● Records shown
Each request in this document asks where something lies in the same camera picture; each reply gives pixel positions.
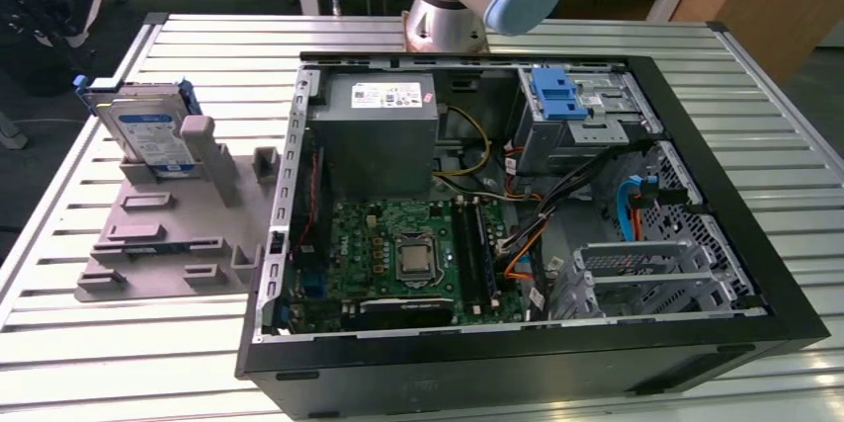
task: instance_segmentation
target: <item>blue drive bay latch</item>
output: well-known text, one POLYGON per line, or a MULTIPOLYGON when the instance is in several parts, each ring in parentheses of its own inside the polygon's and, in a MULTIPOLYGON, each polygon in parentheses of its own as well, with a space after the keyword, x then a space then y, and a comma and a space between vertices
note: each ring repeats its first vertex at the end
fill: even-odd
POLYGON ((577 100, 577 85, 558 68, 534 68, 533 89, 546 121, 582 121, 589 112, 577 100))

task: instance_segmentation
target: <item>open computer tower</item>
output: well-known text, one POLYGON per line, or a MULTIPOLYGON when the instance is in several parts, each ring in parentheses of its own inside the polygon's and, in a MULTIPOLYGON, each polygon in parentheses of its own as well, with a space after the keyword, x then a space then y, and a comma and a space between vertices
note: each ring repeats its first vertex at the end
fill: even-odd
POLYGON ((828 336, 649 58, 301 61, 237 361, 292 418, 682 391, 828 336))

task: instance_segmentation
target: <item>motherboard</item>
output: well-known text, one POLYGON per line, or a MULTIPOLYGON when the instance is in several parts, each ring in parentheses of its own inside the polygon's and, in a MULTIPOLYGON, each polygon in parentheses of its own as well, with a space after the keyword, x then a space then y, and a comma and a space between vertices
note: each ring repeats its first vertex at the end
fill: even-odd
MULTIPOLYGON (((442 323, 448 325, 521 321, 516 286, 496 287, 492 261, 466 262, 476 258, 466 255, 461 243, 468 238, 458 235, 461 224, 454 226, 454 217, 469 209, 476 210, 476 220, 462 226, 482 233, 492 256, 493 243, 505 235, 501 206, 494 201, 334 203, 326 274, 301 274, 305 299, 297 307, 308 331, 353 329, 356 321, 372 327, 373 322, 361 320, 365 311, 389 319, 397 315, 446 317, 442 323), (396 311, 414 304, 426 305, 428 311, 396 311)), ((428 326, 426 322, 405 323, 428 326)))

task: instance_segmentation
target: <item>ram slot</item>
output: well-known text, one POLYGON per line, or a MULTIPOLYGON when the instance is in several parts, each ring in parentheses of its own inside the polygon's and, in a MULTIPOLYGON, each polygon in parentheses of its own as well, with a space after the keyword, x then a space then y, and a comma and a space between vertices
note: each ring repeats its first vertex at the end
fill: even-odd
POLYGON ((497 291, 484 217, 476 203, 452 201, 450 225, 462 304, 468 312, 480 314, 497 306, 497 291))

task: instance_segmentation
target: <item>chip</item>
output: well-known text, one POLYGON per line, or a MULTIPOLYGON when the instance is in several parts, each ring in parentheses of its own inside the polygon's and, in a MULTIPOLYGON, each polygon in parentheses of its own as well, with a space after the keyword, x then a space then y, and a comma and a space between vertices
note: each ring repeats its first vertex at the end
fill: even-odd
POLYGON ((432 262, 428 259, 428 247, 402 246, 400 248, 400 265, 404 273, 428 272, 432 262))
POLYGON ((424 287, 436 277, 436 244, 429 232, 405 232, 397 235, 396 279, 414 289, 424 287))

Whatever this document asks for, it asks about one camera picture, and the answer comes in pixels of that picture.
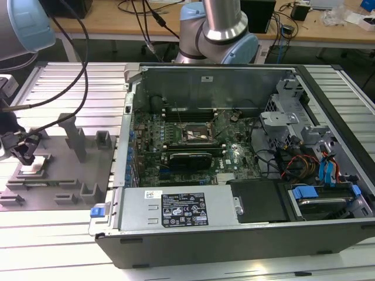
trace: gray base plate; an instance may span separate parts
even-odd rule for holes
[[[35,155],[51,155],[51,159],[45,165],[46,175],[43,180],[78,180],[78,184],[66,186],[50,184],[50,186],[28,188],[20,186],[16,189],[11,187],[11,191],[8,182],[8,188],[0,196],[0,211],[84,210],[90,209],[95,203],[104,202],[113,161],[115,136],[111,136],[112,148],[106,150],[97,149],[95,136],[86,136],[87,156],[84,163],[78,161],[74,150],[69,149],[65,138],[64,136],[51,136],[49,139],[43,139]],[[21,178],[17,178],[21,167],[22,165],[19,164],[9,180],[10,182],[21,180]],[[81,185],[83,183],[87,187],[84,193],[90,194],[96,184],[100,189],[94,196],[95,198],[85,200],[87,204],[81,196]],[[24,199],[20,202],[21,205],[12,201],[6,202],[7,196],[17,194]]]

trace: motherboard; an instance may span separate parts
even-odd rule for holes
[[[206,116],[136,112],[139,186],[217,185],[260,177],[248,139],[254,121],[229,109]]]

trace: white wire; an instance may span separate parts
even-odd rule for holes
[[[26,66],[29,66],[30,64],[32,64],[36,58],[38,57],[38,53],[35,53],[28,61],[26,61],[25,63],[23,64],[20,64],[18,66],[12,66],[12,67],[8,67],[8,68],[3,68],[3,69],[0,69],[0,73],[1,72],[6,72],[6,71],[14,71],[14,70],[19,70],[19,69],[22,69]]]

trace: power supply label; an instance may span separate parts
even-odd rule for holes
[[[162,195],[164,227],[198,227],[208,224],[204,193]]]

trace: workbench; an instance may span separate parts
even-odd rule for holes
[[[354,12],[359,11],[362,0],[346,0],[346,6]],[[282,4],[290,0],[277,0],[275,10],[277,11]],[[143,41],[143,35],[139,29],[135,15],[120,11],[117,8],[117,0],[94,0],[90,12],[83,20],[90,39],[112,40],[112,48],[116,49],[116,40],[140,40]],[[135,3],[137,11],[142,11],[141,3]],[[163,4],[151,3],[152,7],[157,8]],[[170,6],[163,11],[164,20],[169,28],[179,33],[180,10],[181,5]],[[290,15],[291,9],[284,10],[284,13]],[[367,32],[364,29],[352,23],[345,26],[324,26],[321,21],[321,11],[311,11],[304,22],[298,22],[299,32],[290,42],[290,46],[301,47],[320,47],[320,48],[343,48],[343,49],[374,49],[375,32]],[[82,28],[75,19],[62,19],[58,21],[64,27],[72,39],[84,39]],[[284,24],[291,23],[286,17],[281,16]],[[77,61],[75,52],[68,40],[60,33],[57,27],[52,24],[57,32],[57,38],[61,39],[69,61]],[[150,38],[153,42],[166,41],[176,42],[178,39],[170,34],[166,29],[160,27],[153,17],[148,17],[148,26]],[[257,34],[260,47],[255,57],[255,63],[262,64],[267,57],[268,49],[273,44],[277,35],[276,23],[271,21],[270,28],[266,34]]]
[[[125,65],[89,63],[88,99],[76,121],[85,135],[95,135],[99,129],[115,136],[120,134],[126,95]],[[12,105],[49,98],[66,87],[80,69],[79,63],[48,63],[36,67]],[[307,66],[307,69],[374,157],[373,104],[344,71],[331,66]],[[83,91],[81,79],[57,101],[17,112],[18,122],[29,129],[55,120],[62,112],[72,112],[80,103]],[[65,135],[58,126],[47,132],[52,136]],[[121,156],[115,151],[112,172],[117,157]],[[0,192],[16,166],[15,159],[0,162]],[[112,186],[111,175],[106,200],[112,196]],[[331,255],[120,270],[88,235],[89,221],[90,210],[0,212],[0,280],[297,280],[296,276],[301,276],[298,280],[344,281],[370,280],[375,276],[374,238]]]

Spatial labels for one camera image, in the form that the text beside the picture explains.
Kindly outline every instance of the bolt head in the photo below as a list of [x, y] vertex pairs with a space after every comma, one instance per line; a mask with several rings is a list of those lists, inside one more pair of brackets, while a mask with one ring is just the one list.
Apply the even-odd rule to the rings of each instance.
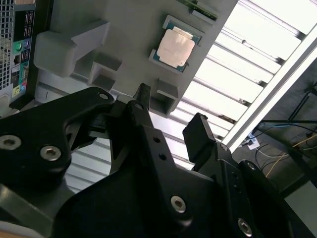
[[22, 141], [15, 135], [0, 136], [0, 149], [2, 150], [15, 150], [20, 147]]
[[56, 161], [61, 157], [61, 151], [55, 146], [45, 146], [41, 149], [40, 155], [48, 161]]
[[245, 220], [243, 220], [242, 218], [239, 218], [238, 219], [238, 226], [239, 226], [239, 229], [243, 232], [243, 234], [246, 237], [251, 237], [252, 236], [251, 227], [249, 226], [248, 223], [246, 223]]
[[184, 213], [186, 211], [186, 203], [185, 201], [179, 196], [172, 196], [170, 200], [172, 207], [178, 213]]

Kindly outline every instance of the black plastic bracket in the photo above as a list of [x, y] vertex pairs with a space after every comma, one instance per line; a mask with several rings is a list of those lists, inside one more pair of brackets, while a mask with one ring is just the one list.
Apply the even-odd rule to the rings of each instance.
[[238, 221], [249, 224], [252, 237], [257, 237], [243, 176], [232, 159], [230, 150], [216, 142], [208, 125], [207, 117], [196, 114], [184, 129], [184, 139], [191, 162], [196, 163], [193, 170], [208, 176], [217, 183], [227, 208], [227, 223], [237, 237], [245, 237]]
[[[71, 162], [70, 138], [77, 136], [85, 116], [108, 112], [113, 102], [102, 89], [88, 88], [0, 120], [0, 136], [14, 135], [21, 140], [18, 148], [0, 149], [0, 182], [36, 190], [60, 185]], [[44, 159], [40, 153], [45, 146], [56, 147], [60, 157]]]

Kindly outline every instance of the black cable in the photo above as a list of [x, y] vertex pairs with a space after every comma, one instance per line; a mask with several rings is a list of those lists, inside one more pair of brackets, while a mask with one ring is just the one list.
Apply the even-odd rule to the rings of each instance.
[[250, 139], [257, 138], [258, 136], [263, 135], [264, 133], [266, 133], [267, 131], [271, 130], [272, 128], [274, 128], [274, 126], [271, 126], [269, 129], [267, 129], [267, 130], [265, 130], [265, 131], [261, 132], [261, 133], [260, 133], [260, 134], [258, 134], [258, 135], [253, 136], [253, 137], [252, 137], [252, 138], [250, 138]]
[[276, 126], [283, 126], [283, 125], [289, 125], [289, 126], [296, 126], [296, 127], [300, 127], [300, 128], [303, 128], [303, 129], [306, 129], [306, 130], [309, 130], [310, 132], [313, 132], [313, 133], [316, 133], [317, 134], [317, 131], [315, 130], [312, 130], [312, 129], [309, 129], [305, 126], [302, 126], [302, 125], [297, 125], [297, 124], [281, 124], [281, 125], [276, 125]]
[[258, 162], [258, 152], [259, 152], [259, 150], [261, 150], [262, 148], [264, 148], [264, 147], [266, 147], [266, 146], [268, 146], [268, 144], [263, 145], [263, 146], [261, 146], [259, 149], [256, 150], [255, 161], [256, 161], [256, 163], [257, 163], [259, 169], [261, 169], [261, 166], [260, 166], [260, 164], [259, 164], [259, 162]]
[[[283, 161], [283, 160], [287, 160], [288, 158], [289, 158], [289, 156], [286, 157], [285, 159], [281, 159], [280, 162]], [[264, 166], [261, 168], [261, 171], [263, 172], [263, 170], [264, 170], [267, 166], [269, 166], [269, 165], [271, 165], [271, 164], [274, 164], [276, 161], [277, 161], [277, 160], [272, 161], [272, 162], [269, 162], [268, 164], [264, 165]]]
[[305, 126], [287, 123], [287, 124], [278, 124], [278, 125], [271, 126], [270, 128], [266, 129], [265, 131], [261, 132], [261, 133], [258, 134], [258, 135], [253, 136], [253, 137], [250, 138], [250, 139], [257, 138], [258, 136], [265, 134], [267, 131], [271, 130], [272, 128], [279, 128], [279, 126], [284, 126], [284, 125], [300, 127], [300, 128], [309, 130], [310, 132], [313, 132], [313, 133], [316, 133], [316, 134], [317, 134], [317, 131], [312, 130], [312, 129], [309, 129], [309, 128], [305, 127]]

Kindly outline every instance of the cable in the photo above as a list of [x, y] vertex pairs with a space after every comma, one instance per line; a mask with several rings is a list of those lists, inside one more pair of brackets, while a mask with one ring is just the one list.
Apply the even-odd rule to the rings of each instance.
[[315, 149], [317, 148], [317, 145], [311, 146], [310, 144], [308, 144], [307, 141], [306, 141], [306, 144], [307, 144], [310, 148], [303, 149], [304, 151], [307, 151], [307, 150], [315, 150]]
[[[281, 162], [281, 161], [284, 161], [284, 160], [287, 160], [289, 157], [290, 157], [290, 156], [287, 156], [287, 158], [280, 160], [280, 162]], [[272, 161], [272, 162], [269, 162], [269, 163], [265, 164], [264, 166], [262, 166], [261, 171], [263, 172], [263, 170], [264, 170], [267, 166], [269, 166], [269, 165], [271, 165], [271, 164], [274, 164], [275, 162], [276, 162], [276, 161]]]
[[261, 150], [259, 150], [259, 152], [264, 155], [265, 157], [268, 157], [268, 158], [271, 158], [271, 159], [276, 159], [276, 158], [279, 158], [281, 157], [280, 155], [267, 155], [266, 153], [262, 152]]
[[259, 169], [261, 169], [261, 166], [260, 166], [260, 164], [259, 164], [259, 162], [258, 162], [258, 152], [260, 152], [260, 150], [261, 150], [262, 148], [266, 147], [267, 145], [268, 145], [268, 144], [263, 145], [263, 146], [261, 146], [259, 149], [256, 150], [255, 161], [256, 161], [256, 163], [257, 163]]
[[307, 128], [307, 127], [305, 127], [305, 126], [302, 126], [302, 125], [291, 124], [291, 123], [286, 123], [286, 124], [285, 124], [285, 123], [284, 123], [284, 124], [278, 124], [278, 125], [271, 126], [270, 128], [266, 129], [265, 131], [261, 132], [261, 133], [258, 134], [258, 135], [253, 136], [253, 137], [250, 138], [250, 139], [257, 138], [258, 136], [265, 134], [266, 132], [268, 132], [268, 131], [271, 130], [272, 128], [283, 128], [283, 127], [289, 127], [289, 126], [300, 127], [300, 128], [306, 129], [306, 130], [308, 130], [308, 131], [310, 131], [310, 132], [317, 133], [317, 131], [312, 130], [312, 129], [309, 129], [309, 128]]
[[[293, 148], [295, 148], [296, 146], [298, 146], [298, 145], [300, 145], [300, 144], [305, 143], [306, 141], [309, 141], [309, 140], [315, 138], [316, 136], [317, 136], [317, 134], [316, 134], [316, 135], [313, 135], [313, 136], [311, 136], [311, 137], [309, 137], [309, 138], [307, 138], [307, 139], [305, 139], [305, 140], [303, 140], [303, 141], [301, 141], [301, 142], [298, 142], [297, 144], [293, 145]], [[274, 163], [274, 165], [272, 166], [272, 168], [269, 170], [269, 172], [266, 174], [265, 177], [267, 177], [267, 176], [272, 172], [272, 170], [274, 169], [274, 167], [277, 165], [278, 162], [281, 161], [281, 159], [283, 158], [284, 155], [286, 155], [286, 152], [281, 156], [281, 158], [279, 158], [279, 159]]]

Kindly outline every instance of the usb port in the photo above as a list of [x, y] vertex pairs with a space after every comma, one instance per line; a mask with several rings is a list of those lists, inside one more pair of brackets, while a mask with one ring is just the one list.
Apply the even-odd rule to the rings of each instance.
[[31, 36], [31, 26], [28, 27], [28, 34], [27, 34], [27, 36], [28, 36], [28, 37]]
[[24, 37], [27, 37], [27, 36], [28, 36], [27, 33], [28, 33], [28, 27], [25, 26], [25, 27], [24, 27]]
[[32, 24], [33, 22], [33, 13], [29, 13], [29, 24]]
[[29, 51], [26, 51], [24, 54], [24, 60], [28, 61], [29, 60]]

● Problem to solve
Across the whole listing above, find every line with the string "target" and copy it.

● Finished task
target: <item>blue drive bay latch</item>
target: <item>open computer tower</item>
target: <item>motherboard</item>
target: <item>ram slot</item>
target: <item>chip</item>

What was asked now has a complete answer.